A slider is a small rectangular piece of fabric with a grommet near each corner used to control the deployment of a "ram-air" parachute. It is a type of reefing device. A ram-air parachute / parafoil has a tendency to open very rapidly. At high velocities, the opening shock from a rapid deployment can cause damage to the canopy or injury to the jumper. The slider was developed as a way of mitigating this. During deployment, the slider slides down from the canopy to the risers. Air resistance slows its descent. The slider holds the lines together, which slows the parachute inflation. The slider also deflects some of the rising air column away from the center of the canopy as it inflates. This also helps moderate the speed of opening. This invention solved the rapid deployment problem with ram-air designs. Sliders also reduce the chance of the lines twisting to cause a malfunction.

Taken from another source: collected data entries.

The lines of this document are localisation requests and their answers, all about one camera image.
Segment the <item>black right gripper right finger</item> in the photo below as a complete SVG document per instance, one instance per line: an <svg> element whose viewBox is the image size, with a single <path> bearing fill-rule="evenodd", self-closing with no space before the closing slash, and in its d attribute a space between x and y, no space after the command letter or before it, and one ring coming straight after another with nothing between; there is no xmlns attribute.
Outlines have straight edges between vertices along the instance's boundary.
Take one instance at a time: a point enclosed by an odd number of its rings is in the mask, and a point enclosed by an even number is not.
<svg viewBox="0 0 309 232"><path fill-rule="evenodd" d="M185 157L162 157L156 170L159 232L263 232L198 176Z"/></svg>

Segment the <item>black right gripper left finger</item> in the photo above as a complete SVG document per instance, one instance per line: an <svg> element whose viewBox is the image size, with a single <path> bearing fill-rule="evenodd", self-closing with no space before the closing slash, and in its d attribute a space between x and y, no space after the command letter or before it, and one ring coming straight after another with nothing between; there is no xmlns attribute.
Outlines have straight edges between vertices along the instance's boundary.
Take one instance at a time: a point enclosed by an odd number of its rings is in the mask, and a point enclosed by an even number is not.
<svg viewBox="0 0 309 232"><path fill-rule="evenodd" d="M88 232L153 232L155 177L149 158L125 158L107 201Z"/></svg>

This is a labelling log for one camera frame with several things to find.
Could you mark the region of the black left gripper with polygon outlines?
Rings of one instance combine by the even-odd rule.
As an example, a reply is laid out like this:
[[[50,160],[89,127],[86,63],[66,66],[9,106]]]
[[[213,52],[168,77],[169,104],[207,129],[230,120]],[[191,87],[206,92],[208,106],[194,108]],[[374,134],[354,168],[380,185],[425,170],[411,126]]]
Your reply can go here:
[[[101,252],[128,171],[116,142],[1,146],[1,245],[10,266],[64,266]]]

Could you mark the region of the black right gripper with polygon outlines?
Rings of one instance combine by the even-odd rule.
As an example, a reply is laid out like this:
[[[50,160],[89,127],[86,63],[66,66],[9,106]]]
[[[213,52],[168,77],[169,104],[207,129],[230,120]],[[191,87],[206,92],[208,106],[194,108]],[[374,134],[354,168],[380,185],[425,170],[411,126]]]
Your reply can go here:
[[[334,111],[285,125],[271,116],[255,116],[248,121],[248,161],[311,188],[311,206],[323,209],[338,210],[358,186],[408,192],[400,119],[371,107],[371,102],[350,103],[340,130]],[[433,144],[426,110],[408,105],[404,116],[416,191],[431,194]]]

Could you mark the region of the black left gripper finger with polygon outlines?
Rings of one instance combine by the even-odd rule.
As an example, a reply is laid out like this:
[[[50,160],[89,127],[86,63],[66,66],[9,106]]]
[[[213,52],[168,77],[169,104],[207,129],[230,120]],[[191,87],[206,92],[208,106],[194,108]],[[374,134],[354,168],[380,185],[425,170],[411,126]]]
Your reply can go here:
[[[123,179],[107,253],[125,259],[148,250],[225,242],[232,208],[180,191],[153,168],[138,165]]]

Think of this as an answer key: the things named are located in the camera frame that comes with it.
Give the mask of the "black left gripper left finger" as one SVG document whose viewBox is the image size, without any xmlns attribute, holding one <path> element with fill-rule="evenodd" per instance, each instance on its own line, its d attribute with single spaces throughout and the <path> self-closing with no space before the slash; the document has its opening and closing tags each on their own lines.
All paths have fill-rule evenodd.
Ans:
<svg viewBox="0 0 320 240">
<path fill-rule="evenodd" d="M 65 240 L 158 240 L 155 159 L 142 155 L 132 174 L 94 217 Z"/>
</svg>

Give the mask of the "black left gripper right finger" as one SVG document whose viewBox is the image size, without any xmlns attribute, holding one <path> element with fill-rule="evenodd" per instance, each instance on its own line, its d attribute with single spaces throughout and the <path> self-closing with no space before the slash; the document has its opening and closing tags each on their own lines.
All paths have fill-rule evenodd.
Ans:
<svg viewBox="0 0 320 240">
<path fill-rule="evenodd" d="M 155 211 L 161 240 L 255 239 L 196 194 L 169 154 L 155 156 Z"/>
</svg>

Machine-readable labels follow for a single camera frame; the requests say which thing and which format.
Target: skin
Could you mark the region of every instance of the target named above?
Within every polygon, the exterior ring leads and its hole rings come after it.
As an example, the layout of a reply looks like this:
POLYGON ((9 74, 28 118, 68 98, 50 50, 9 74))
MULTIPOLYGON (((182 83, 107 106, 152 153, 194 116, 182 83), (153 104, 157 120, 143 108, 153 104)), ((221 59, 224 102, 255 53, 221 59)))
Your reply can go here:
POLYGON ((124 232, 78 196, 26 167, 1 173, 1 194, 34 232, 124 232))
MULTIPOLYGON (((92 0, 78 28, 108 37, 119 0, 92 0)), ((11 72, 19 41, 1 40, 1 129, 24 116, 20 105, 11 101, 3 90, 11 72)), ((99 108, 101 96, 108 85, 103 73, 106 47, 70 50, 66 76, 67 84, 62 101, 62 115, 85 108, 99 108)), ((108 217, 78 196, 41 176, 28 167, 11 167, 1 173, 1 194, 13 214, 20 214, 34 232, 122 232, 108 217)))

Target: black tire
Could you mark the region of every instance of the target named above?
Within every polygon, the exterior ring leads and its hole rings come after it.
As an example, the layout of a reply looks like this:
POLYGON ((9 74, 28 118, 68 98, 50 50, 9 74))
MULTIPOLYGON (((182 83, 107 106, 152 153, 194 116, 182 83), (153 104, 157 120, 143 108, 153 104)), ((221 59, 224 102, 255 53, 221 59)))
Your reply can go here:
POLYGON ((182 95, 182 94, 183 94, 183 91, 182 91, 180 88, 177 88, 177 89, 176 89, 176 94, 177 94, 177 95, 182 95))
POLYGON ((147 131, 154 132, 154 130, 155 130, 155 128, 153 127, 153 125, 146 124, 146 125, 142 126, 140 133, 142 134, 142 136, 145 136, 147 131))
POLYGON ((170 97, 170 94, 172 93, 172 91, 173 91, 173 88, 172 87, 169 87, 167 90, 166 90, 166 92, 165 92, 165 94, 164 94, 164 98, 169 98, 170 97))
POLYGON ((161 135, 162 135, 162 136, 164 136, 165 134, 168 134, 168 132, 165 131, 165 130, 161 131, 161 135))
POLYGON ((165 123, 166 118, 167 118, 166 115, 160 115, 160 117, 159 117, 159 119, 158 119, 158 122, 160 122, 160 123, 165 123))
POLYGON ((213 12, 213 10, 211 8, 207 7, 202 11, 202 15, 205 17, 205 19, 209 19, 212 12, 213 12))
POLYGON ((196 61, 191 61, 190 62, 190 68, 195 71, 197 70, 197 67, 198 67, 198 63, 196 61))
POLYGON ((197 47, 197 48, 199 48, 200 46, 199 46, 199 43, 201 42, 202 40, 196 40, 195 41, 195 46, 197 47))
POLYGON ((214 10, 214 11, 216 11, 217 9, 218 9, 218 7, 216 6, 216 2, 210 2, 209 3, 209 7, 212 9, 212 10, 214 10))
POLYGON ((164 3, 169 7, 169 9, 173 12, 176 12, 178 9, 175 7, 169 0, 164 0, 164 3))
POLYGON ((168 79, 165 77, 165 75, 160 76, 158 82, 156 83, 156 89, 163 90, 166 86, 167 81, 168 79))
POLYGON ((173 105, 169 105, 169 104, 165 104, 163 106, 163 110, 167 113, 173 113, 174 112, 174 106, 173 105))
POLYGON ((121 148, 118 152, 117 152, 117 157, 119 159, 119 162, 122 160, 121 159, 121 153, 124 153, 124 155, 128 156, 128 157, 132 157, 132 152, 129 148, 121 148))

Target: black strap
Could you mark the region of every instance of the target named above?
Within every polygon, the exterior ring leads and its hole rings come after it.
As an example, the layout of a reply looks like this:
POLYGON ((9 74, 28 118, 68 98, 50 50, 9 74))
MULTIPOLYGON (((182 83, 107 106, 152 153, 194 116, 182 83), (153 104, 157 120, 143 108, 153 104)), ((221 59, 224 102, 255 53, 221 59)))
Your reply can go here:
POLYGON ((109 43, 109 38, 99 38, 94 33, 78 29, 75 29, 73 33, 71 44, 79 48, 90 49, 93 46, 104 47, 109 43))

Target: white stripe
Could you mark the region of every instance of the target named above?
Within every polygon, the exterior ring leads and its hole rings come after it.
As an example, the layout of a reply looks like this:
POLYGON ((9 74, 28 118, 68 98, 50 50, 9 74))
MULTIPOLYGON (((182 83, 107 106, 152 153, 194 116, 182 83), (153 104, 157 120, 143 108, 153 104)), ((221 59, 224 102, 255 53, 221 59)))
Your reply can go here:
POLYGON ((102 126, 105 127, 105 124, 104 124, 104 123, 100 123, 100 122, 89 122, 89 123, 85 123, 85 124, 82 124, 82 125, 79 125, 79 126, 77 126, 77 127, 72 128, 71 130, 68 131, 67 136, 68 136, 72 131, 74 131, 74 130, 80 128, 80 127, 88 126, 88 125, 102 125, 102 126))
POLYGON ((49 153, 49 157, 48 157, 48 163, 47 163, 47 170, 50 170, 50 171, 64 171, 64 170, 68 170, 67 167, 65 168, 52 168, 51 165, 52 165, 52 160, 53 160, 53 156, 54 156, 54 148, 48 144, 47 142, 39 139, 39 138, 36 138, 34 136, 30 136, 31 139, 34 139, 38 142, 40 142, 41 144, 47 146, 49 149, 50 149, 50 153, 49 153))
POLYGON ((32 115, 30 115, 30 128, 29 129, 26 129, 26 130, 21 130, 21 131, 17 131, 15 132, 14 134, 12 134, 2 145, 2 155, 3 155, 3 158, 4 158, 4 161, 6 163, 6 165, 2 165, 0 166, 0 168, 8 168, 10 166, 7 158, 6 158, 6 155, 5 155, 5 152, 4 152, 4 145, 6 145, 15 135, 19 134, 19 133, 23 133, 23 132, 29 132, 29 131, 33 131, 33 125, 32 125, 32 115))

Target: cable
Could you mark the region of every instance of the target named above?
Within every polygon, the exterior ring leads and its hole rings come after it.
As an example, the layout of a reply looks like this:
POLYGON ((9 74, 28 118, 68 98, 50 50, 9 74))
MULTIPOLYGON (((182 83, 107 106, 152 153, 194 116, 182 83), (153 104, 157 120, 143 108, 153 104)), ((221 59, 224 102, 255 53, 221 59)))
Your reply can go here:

In BASE jumping a rapid canopy deployment is desirable. The slider may be constructed of mesh, packed so that the slider is at the base of the lines and does not inhibit the opening ("slider down") instead of up by the canopy, or removed completely. Slider down and slider off both allow the canopy to open with no resistance and are identical in performance.

In 1971, Domina Jalbert's ram air parachute was designed and tested at Wright-Patterson Air Force Base in Vandalia, Ohio. Theodore Hulsizer, civilian prototype parachute manufacturer for the United States Air Force and NASA (1947–1973), made the first working parafoil parachute. While testing his prototype in the wind tunnel at Wright-Patterson Air Force Base in Dayton, Ohio, USA, Theodore realized its drag was stronger than any other parachute he had tested in his 25 years of experience. He believed others' attempts ripped to shreds, because of the drag. To slow the opening of the parafoil, Theodore ran the cords through rings he designed that were slid to the top while packing the parachute. As it opened, the rings had to slide down, slowing the opening. Theodore personally made the first full-size parafoil, which worked in its first drop.